* [Required action]
Print all the data, keeping every line exactly as it is.

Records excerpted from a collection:
========================
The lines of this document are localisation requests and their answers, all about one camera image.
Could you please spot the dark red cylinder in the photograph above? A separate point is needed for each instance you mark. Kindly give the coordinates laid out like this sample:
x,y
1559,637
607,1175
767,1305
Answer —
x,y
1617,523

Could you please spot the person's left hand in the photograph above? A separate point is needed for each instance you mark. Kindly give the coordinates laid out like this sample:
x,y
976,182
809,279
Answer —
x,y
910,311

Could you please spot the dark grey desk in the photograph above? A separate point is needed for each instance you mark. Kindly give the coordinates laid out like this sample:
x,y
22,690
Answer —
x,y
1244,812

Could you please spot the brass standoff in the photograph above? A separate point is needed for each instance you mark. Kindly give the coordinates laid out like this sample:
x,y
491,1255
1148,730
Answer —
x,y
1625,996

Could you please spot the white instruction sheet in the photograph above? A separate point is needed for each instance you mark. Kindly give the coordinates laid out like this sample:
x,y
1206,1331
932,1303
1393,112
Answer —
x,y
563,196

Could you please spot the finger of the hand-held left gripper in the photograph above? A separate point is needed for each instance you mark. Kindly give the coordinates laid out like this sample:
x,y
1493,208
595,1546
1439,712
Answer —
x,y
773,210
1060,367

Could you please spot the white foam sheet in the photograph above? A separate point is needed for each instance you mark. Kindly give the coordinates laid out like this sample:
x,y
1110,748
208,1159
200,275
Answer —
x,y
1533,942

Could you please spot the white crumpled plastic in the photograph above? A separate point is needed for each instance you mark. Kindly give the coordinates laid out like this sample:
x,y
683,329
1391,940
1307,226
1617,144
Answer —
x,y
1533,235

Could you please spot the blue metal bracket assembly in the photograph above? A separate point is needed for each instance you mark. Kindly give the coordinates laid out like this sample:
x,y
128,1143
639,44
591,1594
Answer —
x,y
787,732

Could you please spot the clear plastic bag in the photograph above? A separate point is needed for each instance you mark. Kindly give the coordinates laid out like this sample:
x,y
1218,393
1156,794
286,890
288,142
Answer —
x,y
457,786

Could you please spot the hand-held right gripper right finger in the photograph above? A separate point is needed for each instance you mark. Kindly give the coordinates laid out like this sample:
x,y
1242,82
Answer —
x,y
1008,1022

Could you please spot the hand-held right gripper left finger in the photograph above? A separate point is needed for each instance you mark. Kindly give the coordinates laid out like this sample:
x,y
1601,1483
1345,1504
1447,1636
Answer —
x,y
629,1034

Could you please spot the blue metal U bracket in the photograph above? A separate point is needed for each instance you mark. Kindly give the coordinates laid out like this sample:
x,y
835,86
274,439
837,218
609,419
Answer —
========================
* [Final answer]
The lines of this document are localisation requests and their answers, all about one camera image.
Could you please spot the dark red cylinder in the photograph above? A separate point is needed for each instance you mark. Kindly give the coordinates laid out like this sample:
x,y
1559,637
607,1175
767,1305
Answer —
x,y
1617,523

Could you please spot the person's left hand in the photograph above? A separate point is needed for each instance you mark. Kindly give the coordinates laid out like this sample:
x,y
976,182
809,279
Answer —
x,y
910,311

Could you please spot the dark grey desk in the photograph above? A separate point is needed for each instance you mark. Kindly give the coordinates laid out like this sample:
x,y
22,690
Answer —
x,y
1244,812

Could you please spot the brass standoff in the photograph above? A separate point is needed for each instance you mark. Kindly give the coordinates laid out like this sample:
x,y
491,1255
1148,730
Answer —
x,y
1625,996

Could you please spot the white instruction sheet in the photograph above? A separate point is needed for each instance you mark. Kindly give the coordinates laid out like this sample:
x,y
1206,1331
932,1303
1393,112
Answer —
x,y
563,196

Could you please spot the finger of the hand-held left gripper in the photograph above? A separate point is needed for each instance you mark. Kindly give the coordinates laid out like this sample:
x,y
1493,208
595,1546
1439,712
Answer —
x,y
773,210
1060,367

Could you please spot the white foam sheet in the photograph above? A separate point is needed for each instance you mark. Kindly give the coordinates laid out like this sample:
x,y
1110,748
208,1159
200,275
Answer —
x,y
1533,942

Could you please spot the white crumpled plastic in the photograph above? A separate point is needed for each instance you mark. Kindly give the coordinates laid out like this sample:
x,y
683,329
1391,940
1307,226
1617,144
Answer —
x,y
1533,235

Could you please spot the blue metal bracket assembly in the photograph above? A separate point is needed for each instance you mark. Kindly give the coordinates laid out like this sample:
x,y
128,1143
639,44
591,1594
Answer —
x,y
787,732

Could you please spot the clear plastic bag in the photograph above? A separate point is needed for each instance you mark. Kindly give the coordinates laid out like this sample:
x,y
1218,393
1156,794
286,890
288,142
Answer —
x,y
457,786

Could you please spot the hand-held right gripper right finger in the photograph above? A separate point is needed for each instance you mark. Kindly give the coordinates laid out like this sample:
x,y
1242,82
Answer —
x,y
1008,1022

Could you please spot the hand-held right gripper left finger in the photograph above? A separate point is needed for each instance you mark. Kindly give the coordinates laid out like this sample:
x,y
1601,1483
1345,1504
1447,1636
Answer —
x,y
629,1034

Could you please spot the blue metal U bracket in the photograph above? A separate point is needed for each instance you mark. Kindly give the coordinates laid out like this sample:
x,y
835,86
274,439
837,218
609,419
Answer —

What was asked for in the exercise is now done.